(The problem) Examine each line of the listing below. Copy those in which the string "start" appears.
*** Begin section ***
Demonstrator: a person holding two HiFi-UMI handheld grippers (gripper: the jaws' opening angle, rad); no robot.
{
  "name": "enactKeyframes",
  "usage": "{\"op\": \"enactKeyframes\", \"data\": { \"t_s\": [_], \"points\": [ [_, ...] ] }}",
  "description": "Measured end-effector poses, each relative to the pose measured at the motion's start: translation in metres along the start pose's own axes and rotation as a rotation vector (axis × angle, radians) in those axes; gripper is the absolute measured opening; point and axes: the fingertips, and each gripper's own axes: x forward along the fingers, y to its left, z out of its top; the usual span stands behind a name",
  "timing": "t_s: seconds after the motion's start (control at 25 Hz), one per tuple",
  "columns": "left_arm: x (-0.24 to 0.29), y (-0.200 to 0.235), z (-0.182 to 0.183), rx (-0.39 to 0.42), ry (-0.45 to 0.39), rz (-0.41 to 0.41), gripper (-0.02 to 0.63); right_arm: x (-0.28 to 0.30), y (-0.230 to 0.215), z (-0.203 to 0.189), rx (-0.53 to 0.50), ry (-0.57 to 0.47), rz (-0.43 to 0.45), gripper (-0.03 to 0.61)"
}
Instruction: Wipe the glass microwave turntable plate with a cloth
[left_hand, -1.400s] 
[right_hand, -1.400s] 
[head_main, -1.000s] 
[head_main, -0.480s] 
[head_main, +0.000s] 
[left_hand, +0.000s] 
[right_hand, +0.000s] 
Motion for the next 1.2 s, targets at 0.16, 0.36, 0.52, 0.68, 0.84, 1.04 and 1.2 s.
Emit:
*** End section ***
(Your response)
  "description": "Measured end-effector poses, each relative to the pose measured at the motion's start: translation in metres along the start pose's own axes and rotation as a rotation vector (axis × angle, radians) in those axes; gripper is the absolute measured opening; point and axes: the fingertips, and each gripper's own axes: x forward along the fingers, y to its left, z out of its top; the usual span stands behind a name",
  "timing": "t_s: seconds after the motion's start (control at 25 Hz), one per tuple",

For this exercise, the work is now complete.